Characterizing the Flax Core Collection for Earliness and Canopy Traits
Early maturity is an important objective for breeding flax adapted to the Western Canada. Crop canopy traits influence seed yield; however, studying its effects is challenging due to the complexity and limited knowledge of the genetics of this trait. The objectives of this research are : i) to characterize flax accessions from the Canadian gene bank collection for early flowering, maturity and canopy traits; ii) to identify SSR markers associated with plant branching and leaf area index (LAI); iii) to use Structural Equation Modeling (SEM) to identify canopy variables with significant effects on yield. The flax core collection, consisting of approximately 381 accessions, was grown at the Kernen Crop Research Farm in 2010 and 2011. Additionally, 17 early and 17 late flowering accessions from the flax core collection were screened and their phenotypic responses in both growth chamber and field environments were measured. A large amount of phenotypic diversity was observed in long day and short day environments in these experiments.
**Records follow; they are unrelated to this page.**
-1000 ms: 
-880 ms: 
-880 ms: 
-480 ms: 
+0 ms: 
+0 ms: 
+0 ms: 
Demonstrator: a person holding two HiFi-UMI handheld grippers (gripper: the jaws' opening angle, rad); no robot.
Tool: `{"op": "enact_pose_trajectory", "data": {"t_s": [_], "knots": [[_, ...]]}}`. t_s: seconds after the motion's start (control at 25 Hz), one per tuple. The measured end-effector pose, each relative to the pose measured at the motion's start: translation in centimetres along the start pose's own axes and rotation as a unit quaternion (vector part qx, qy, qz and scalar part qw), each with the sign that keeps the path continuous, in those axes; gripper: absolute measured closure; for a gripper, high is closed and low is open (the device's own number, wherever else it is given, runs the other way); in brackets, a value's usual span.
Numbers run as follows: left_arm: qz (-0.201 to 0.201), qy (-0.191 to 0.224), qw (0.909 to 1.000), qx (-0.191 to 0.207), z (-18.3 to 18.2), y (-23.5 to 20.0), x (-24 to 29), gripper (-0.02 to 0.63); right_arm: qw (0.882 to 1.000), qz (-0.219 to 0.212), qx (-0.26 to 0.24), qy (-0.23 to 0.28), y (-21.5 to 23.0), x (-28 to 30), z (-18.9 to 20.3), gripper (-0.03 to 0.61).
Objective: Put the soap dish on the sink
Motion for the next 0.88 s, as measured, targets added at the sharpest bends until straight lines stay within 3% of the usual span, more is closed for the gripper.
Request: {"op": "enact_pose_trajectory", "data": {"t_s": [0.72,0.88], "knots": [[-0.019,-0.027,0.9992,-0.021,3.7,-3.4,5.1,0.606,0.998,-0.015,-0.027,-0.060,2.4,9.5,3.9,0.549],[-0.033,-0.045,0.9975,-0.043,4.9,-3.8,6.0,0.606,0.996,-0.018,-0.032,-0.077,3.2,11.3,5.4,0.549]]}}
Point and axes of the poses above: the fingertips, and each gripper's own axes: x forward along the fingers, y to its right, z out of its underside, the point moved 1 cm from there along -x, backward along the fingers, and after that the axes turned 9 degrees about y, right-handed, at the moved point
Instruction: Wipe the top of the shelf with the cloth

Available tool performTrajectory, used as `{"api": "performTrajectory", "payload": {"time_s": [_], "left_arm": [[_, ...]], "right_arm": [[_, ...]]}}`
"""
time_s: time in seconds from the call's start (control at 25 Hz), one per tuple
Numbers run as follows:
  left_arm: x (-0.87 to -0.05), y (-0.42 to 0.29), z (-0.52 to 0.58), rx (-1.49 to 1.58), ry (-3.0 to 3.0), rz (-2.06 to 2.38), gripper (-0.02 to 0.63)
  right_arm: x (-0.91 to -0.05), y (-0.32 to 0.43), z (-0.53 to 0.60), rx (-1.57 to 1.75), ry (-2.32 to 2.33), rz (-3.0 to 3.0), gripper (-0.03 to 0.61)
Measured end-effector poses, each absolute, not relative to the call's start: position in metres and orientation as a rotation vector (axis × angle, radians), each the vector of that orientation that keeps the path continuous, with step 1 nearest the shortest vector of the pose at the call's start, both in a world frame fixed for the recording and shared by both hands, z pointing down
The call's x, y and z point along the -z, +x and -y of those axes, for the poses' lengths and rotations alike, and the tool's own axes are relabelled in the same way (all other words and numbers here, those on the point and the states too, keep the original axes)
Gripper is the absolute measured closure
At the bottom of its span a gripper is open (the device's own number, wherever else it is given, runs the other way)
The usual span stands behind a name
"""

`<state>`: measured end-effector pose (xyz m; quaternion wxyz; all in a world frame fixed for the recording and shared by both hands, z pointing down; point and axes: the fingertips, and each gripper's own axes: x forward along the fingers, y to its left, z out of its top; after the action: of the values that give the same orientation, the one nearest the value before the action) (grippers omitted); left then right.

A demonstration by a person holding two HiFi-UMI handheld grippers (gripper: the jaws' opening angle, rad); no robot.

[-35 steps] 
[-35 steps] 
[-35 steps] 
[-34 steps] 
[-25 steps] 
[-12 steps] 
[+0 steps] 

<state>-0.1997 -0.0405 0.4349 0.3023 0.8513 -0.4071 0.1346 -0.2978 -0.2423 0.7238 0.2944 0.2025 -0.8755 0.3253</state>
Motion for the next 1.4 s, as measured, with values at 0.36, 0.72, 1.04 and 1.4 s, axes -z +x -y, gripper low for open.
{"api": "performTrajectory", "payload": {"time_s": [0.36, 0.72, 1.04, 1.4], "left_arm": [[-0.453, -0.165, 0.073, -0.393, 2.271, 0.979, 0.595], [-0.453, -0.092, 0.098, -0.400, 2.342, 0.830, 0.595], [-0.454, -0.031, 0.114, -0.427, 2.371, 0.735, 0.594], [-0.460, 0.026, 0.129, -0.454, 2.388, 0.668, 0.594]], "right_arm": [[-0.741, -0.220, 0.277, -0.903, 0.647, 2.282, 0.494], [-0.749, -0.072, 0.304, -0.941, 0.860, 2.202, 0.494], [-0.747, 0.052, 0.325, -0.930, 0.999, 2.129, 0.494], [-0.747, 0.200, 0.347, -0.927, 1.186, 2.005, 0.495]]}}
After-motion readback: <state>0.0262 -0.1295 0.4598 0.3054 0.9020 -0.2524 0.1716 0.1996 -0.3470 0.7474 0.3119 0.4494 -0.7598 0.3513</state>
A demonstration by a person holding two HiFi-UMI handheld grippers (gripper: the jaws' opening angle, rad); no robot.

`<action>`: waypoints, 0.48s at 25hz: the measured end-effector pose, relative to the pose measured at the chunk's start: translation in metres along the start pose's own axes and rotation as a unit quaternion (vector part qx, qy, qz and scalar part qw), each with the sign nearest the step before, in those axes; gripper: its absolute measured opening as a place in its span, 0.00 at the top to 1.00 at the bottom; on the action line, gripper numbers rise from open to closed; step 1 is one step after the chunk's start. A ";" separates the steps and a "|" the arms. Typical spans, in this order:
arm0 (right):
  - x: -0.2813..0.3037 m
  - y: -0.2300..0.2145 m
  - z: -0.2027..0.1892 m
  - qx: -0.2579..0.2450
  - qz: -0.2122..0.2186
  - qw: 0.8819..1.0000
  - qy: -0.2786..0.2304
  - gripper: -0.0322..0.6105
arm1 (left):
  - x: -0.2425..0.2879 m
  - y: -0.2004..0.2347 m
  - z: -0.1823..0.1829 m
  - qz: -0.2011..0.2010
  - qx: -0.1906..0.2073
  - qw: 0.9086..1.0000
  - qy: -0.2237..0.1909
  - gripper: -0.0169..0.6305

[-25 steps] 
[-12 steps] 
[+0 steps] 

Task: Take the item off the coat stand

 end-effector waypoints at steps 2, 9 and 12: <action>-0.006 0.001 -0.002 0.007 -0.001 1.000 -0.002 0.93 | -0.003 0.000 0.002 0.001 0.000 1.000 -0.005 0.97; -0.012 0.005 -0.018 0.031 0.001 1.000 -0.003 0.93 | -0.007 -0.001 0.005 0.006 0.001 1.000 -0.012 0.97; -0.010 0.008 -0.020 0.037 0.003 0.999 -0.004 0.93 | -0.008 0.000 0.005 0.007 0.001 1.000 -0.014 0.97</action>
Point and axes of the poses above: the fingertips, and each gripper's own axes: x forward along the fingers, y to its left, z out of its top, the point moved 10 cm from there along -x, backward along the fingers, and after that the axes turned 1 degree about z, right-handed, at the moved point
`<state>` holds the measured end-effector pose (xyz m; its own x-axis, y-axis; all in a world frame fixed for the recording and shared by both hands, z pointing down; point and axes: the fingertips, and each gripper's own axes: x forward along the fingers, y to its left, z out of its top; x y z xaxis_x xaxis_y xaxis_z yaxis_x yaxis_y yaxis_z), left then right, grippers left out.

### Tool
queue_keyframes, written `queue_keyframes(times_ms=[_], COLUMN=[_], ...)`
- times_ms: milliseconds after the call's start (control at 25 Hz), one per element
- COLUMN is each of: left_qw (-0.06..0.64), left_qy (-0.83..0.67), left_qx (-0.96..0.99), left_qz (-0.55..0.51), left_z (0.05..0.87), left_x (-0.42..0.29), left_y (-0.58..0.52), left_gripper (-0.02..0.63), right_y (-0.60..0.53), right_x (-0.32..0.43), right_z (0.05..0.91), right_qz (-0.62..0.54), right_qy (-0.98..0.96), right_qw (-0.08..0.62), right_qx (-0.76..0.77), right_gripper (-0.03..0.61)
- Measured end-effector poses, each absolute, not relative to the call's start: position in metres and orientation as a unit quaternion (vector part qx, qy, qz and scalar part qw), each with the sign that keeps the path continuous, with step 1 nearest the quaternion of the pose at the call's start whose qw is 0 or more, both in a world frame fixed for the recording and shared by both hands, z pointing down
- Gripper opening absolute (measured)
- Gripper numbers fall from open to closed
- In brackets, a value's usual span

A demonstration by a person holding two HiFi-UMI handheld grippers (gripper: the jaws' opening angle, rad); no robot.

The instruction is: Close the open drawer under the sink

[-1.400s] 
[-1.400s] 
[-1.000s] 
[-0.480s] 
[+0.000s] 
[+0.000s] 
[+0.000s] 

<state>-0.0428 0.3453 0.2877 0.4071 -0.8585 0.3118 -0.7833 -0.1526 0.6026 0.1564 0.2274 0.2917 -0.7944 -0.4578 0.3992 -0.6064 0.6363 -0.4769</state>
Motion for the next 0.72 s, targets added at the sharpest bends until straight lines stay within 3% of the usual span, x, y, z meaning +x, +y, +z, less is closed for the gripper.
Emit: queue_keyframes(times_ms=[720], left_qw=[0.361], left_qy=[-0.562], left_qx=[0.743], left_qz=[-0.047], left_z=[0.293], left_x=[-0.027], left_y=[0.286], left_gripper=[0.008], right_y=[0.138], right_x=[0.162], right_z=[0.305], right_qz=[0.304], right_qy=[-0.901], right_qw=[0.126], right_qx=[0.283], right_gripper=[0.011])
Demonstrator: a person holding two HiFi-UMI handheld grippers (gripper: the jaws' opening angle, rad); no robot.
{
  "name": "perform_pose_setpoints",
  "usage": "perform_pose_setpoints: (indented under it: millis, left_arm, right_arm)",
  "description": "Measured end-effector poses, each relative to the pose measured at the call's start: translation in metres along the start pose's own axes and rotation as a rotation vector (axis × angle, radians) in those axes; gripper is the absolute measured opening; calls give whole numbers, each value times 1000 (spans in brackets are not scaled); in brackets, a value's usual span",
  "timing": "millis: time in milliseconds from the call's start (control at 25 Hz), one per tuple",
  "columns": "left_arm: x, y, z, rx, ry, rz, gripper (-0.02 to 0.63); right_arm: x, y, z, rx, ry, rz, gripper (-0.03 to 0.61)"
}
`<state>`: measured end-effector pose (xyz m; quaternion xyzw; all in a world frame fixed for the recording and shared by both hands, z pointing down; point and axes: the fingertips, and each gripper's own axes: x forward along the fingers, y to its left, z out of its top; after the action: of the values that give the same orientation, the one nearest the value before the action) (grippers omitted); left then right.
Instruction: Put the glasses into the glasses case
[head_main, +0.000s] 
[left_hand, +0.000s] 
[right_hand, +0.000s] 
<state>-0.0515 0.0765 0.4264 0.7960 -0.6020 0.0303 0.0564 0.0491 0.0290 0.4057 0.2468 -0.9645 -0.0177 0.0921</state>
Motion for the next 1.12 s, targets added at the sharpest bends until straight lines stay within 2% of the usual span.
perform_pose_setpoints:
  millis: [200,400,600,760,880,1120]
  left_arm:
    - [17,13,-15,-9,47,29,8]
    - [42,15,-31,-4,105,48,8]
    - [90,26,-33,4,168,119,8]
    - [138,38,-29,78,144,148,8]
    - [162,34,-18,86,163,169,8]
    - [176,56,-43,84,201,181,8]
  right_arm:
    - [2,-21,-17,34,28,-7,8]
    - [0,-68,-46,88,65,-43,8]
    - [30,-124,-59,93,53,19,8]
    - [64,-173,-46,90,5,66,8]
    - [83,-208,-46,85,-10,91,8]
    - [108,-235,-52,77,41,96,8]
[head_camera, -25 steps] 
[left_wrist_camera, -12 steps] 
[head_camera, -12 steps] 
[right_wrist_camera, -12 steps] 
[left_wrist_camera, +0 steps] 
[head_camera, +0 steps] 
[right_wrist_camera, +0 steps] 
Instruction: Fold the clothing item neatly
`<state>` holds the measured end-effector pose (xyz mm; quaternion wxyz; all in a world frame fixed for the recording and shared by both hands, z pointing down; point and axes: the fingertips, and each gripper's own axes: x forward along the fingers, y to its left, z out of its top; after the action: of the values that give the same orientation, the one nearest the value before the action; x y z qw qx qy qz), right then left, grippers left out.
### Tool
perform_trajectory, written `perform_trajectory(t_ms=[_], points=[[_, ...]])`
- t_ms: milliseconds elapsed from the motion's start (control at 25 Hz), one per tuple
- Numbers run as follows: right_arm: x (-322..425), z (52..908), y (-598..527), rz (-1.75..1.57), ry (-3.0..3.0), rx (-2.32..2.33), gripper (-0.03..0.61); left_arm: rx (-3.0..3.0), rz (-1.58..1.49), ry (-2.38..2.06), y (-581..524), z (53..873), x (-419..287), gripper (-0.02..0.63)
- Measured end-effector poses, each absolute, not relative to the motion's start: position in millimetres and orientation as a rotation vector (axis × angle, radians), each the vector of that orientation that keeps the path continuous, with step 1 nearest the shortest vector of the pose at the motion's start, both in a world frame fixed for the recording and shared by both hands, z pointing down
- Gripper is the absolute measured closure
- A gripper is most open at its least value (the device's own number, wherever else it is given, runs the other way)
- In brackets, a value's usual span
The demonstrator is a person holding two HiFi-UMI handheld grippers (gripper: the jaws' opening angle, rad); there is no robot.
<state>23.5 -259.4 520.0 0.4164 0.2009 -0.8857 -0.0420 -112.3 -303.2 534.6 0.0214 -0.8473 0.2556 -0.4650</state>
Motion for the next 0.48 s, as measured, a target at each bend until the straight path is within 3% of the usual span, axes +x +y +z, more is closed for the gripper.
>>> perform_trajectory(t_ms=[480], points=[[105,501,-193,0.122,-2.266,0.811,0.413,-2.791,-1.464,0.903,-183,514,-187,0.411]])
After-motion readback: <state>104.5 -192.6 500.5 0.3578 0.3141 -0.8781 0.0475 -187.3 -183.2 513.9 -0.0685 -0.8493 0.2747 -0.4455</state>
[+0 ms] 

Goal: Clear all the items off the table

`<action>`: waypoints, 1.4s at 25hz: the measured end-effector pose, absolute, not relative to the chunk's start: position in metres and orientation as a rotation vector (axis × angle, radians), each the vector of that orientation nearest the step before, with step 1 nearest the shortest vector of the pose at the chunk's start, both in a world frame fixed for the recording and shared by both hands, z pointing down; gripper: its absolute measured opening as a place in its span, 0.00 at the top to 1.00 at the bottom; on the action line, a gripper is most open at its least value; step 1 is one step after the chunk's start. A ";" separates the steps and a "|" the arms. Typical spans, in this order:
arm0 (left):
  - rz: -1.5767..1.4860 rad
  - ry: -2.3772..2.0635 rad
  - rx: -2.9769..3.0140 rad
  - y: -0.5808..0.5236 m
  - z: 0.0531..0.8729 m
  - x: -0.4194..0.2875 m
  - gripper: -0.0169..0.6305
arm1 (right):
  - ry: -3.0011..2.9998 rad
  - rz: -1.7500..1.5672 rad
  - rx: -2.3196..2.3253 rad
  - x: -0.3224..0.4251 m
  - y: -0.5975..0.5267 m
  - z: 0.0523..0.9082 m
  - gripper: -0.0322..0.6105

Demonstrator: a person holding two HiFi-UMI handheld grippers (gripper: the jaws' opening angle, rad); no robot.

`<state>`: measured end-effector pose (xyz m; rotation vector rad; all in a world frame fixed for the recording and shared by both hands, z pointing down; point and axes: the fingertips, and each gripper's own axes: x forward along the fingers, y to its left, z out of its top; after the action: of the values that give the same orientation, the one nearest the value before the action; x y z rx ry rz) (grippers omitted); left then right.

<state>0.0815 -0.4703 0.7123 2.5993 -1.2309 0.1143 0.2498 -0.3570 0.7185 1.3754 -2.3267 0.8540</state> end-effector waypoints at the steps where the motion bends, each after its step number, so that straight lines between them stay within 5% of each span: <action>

Some accessions appeared to be more photosensitive, while others were photoperiod insensitive. The genetic control of canopy traits such as LAI and plant branching were studied using association mapping. Genotyping of the core collection was conducted using 375 SSR markers. Population structure analysis assigned the 381 flax accessions in the core collection into four distinct groups. Model comparison revealed that the mixed linear model reduced spurious marker trait associations. A total of 26 markers were identified to be significantly associated with plant branching and LAI. The simultaneous examination of crop phenology and canopy traits to seed yield was performed using SEM analysis. The results indicated greater plant stand resulted in higher irradiance absorption and which resulted in greater seed yield. Days to flowering had a significant negative effect on seed yield and growing degree days to maturity had a significant effect on seed yield. Plant branching and plant height had a positive non-linear effect on seed yield. This study has provided several insights into molecular approaches and statistical methods to improve flax breeding.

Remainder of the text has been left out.